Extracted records
-*-
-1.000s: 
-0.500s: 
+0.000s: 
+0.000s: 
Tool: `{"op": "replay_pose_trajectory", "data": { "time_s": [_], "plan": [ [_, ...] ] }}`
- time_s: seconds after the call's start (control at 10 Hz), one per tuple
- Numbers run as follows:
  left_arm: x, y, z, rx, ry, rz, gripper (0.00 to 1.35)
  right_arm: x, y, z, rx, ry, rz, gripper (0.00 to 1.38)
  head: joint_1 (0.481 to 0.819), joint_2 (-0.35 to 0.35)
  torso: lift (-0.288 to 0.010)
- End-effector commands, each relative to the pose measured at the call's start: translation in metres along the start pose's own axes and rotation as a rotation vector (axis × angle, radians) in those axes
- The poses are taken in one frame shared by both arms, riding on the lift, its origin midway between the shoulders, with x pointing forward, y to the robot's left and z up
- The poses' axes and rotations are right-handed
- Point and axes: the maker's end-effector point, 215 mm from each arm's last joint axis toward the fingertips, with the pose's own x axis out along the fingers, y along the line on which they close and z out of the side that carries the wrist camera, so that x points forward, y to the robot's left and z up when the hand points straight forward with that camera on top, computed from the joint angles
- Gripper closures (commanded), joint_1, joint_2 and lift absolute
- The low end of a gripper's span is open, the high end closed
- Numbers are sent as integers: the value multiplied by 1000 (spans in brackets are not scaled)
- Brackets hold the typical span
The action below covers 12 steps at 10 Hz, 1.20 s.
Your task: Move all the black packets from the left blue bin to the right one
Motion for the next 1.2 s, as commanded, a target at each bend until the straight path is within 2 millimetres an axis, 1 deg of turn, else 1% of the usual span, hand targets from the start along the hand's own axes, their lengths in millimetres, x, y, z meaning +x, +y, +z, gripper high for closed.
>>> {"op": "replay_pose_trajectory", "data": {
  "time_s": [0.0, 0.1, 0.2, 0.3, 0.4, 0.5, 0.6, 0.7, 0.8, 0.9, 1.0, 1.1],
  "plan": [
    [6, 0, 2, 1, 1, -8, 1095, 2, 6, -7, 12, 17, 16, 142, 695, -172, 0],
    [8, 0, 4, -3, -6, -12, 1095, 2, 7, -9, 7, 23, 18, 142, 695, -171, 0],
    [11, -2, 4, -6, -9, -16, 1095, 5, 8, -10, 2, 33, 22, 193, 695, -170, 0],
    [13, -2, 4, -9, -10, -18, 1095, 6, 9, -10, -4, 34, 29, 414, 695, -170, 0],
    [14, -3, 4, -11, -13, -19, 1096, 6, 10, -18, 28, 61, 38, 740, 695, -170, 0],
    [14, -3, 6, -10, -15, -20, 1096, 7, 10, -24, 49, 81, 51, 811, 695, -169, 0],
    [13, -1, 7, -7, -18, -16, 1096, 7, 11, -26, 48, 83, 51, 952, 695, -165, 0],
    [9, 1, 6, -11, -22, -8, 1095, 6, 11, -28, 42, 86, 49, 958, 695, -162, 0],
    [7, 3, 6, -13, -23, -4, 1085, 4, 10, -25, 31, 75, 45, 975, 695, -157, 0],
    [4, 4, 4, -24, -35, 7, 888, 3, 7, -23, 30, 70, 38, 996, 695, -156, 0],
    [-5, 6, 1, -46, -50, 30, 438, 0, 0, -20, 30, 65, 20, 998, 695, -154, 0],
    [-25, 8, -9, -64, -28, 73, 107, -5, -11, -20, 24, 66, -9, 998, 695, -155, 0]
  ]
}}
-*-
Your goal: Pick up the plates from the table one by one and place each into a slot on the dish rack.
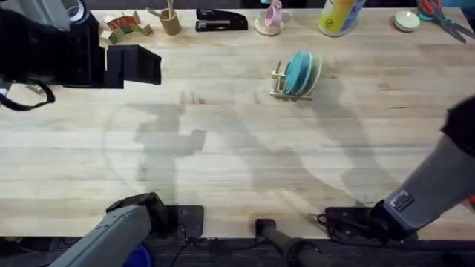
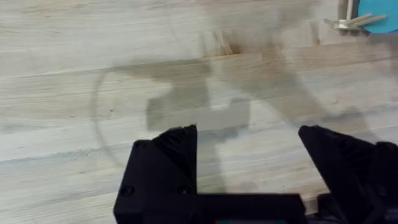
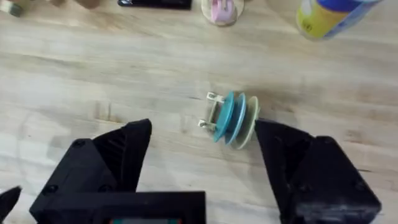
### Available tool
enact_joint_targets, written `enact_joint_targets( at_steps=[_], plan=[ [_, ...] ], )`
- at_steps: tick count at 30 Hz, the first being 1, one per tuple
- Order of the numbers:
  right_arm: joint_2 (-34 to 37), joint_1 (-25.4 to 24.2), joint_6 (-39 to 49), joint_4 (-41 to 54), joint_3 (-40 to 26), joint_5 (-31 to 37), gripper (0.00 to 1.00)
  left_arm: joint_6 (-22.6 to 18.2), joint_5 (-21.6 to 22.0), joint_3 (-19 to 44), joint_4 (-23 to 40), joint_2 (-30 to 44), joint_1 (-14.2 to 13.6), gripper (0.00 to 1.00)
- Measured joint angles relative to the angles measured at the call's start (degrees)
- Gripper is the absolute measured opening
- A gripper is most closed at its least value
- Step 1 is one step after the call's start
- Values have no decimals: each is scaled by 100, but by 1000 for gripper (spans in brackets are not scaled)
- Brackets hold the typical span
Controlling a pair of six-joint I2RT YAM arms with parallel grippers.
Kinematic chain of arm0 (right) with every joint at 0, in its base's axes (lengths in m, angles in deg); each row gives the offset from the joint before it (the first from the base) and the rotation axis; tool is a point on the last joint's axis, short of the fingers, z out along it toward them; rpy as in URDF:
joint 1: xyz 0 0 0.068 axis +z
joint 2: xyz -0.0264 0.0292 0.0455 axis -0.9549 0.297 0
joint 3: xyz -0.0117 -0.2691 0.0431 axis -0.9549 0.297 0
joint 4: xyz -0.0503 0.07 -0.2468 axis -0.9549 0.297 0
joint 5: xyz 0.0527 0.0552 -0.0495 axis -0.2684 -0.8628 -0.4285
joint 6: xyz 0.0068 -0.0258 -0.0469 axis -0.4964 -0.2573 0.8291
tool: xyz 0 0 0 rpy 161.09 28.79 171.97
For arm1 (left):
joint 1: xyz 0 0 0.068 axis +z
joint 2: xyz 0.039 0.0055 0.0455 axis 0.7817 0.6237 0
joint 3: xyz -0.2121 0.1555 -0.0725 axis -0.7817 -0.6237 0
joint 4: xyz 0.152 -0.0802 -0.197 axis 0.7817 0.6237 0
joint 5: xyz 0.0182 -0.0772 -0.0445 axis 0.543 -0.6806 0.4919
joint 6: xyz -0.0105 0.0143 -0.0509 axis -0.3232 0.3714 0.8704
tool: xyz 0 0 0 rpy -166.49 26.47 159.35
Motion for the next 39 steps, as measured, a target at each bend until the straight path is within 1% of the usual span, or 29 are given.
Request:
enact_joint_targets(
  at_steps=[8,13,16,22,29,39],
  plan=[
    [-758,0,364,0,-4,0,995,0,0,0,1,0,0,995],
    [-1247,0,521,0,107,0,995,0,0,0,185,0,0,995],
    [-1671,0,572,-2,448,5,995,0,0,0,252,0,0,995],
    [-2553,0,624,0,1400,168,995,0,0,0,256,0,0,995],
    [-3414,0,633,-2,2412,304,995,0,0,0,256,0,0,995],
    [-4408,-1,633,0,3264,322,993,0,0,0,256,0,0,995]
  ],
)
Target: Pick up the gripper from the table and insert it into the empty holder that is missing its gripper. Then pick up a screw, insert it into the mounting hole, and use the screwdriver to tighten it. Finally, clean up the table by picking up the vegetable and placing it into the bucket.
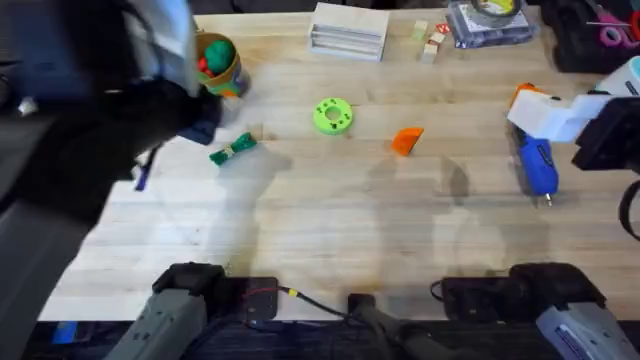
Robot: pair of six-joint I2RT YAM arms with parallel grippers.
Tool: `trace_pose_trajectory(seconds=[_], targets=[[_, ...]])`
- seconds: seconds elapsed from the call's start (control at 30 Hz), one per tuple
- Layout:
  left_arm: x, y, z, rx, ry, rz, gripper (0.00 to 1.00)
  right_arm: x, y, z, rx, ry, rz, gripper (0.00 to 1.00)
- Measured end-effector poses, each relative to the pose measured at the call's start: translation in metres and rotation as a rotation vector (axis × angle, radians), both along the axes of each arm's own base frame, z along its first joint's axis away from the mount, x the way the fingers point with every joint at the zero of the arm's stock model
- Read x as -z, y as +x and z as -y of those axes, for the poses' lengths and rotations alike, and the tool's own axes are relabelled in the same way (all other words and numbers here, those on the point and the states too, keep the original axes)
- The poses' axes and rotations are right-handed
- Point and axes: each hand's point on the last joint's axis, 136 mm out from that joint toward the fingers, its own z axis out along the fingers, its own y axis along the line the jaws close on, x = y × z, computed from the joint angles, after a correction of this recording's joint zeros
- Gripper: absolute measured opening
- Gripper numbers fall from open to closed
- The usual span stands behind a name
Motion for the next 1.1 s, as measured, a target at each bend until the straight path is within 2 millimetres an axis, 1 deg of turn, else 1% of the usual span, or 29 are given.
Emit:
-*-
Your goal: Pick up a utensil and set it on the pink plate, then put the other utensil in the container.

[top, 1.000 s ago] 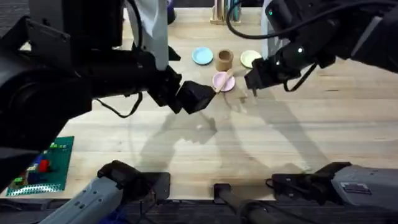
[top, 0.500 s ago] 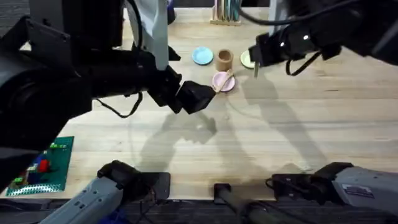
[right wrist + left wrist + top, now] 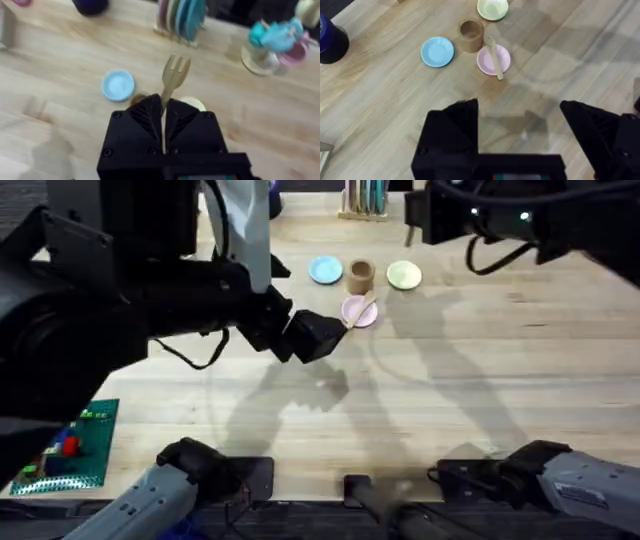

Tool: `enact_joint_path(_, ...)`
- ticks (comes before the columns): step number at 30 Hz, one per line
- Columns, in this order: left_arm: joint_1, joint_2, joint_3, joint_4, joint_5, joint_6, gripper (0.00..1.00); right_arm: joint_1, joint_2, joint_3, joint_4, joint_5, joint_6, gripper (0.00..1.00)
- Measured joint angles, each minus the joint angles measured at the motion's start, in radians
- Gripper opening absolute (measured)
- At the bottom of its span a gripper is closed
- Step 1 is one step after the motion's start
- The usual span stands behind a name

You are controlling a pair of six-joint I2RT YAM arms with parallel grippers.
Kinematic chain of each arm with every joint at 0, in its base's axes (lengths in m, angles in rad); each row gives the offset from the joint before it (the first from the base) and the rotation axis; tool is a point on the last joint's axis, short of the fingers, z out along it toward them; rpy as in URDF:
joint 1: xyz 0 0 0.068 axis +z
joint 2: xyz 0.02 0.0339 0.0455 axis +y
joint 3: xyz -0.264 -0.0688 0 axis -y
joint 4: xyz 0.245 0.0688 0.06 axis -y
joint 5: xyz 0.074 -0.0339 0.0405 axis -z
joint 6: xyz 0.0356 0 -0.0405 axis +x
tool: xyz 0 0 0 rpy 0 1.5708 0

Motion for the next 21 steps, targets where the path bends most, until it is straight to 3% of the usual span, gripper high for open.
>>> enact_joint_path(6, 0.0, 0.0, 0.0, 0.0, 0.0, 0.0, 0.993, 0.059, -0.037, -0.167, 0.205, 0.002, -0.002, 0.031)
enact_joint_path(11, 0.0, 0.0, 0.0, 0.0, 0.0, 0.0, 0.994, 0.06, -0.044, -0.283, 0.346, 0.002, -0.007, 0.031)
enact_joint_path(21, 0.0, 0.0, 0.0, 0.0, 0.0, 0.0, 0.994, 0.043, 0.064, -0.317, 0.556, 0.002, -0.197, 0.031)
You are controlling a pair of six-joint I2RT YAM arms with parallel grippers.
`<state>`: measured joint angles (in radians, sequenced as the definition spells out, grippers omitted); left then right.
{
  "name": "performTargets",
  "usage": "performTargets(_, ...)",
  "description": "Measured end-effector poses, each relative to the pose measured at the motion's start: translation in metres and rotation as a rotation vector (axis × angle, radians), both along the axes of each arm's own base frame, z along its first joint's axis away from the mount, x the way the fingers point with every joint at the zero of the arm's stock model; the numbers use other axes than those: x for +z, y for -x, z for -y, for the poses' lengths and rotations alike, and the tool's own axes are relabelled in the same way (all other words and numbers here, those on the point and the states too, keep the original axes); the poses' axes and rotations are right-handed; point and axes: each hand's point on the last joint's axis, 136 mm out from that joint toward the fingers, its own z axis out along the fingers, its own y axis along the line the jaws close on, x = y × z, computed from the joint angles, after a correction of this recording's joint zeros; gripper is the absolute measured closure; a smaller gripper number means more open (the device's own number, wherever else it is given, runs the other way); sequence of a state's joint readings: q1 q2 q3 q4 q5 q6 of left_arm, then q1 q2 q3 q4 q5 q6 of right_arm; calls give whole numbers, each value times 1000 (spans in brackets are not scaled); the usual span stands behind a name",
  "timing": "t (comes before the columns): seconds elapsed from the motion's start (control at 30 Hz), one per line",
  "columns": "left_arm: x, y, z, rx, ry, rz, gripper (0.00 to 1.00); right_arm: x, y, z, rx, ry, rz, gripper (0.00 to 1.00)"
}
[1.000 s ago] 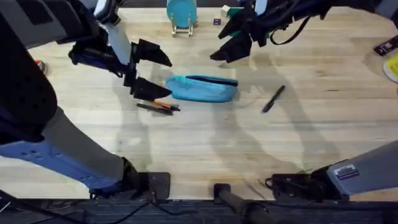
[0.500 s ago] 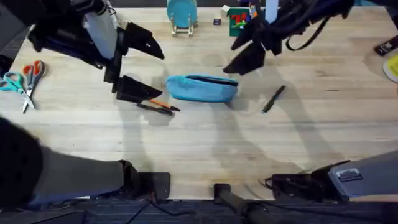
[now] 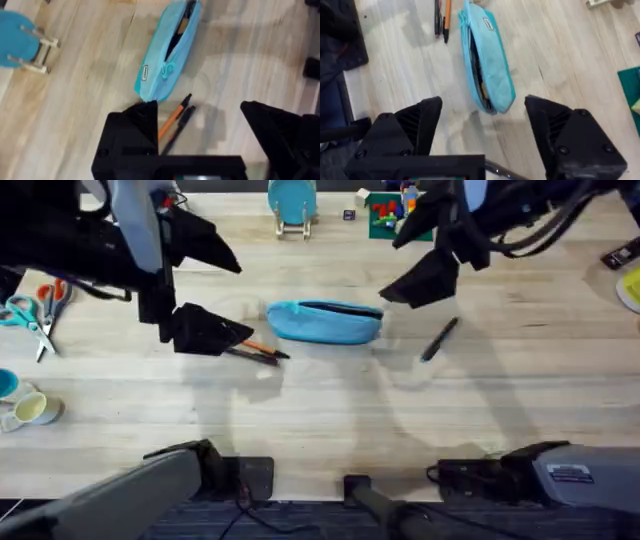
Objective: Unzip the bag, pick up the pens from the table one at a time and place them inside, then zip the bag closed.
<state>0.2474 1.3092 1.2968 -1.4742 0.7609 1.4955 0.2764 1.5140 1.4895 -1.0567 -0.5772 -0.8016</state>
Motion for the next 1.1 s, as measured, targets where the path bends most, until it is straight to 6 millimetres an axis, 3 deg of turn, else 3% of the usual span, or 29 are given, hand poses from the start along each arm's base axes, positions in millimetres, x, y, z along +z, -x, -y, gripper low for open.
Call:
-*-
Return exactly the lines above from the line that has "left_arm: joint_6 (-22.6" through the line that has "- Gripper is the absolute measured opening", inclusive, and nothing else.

  left_arm: joint_6 (-22.6 to 18.2), joint_5 (-21.6 to 22.0), joint_3 (-19 to 44), joint_4 (-23 to 40), joint_2 (-30 to 44), joint_1 (-14.2 to 13.6), gripper (0.00 to 1.00)
- Measured joint angles relative to the angles measured at the call's start (degrees)
- Gripper is the absolute measured opening

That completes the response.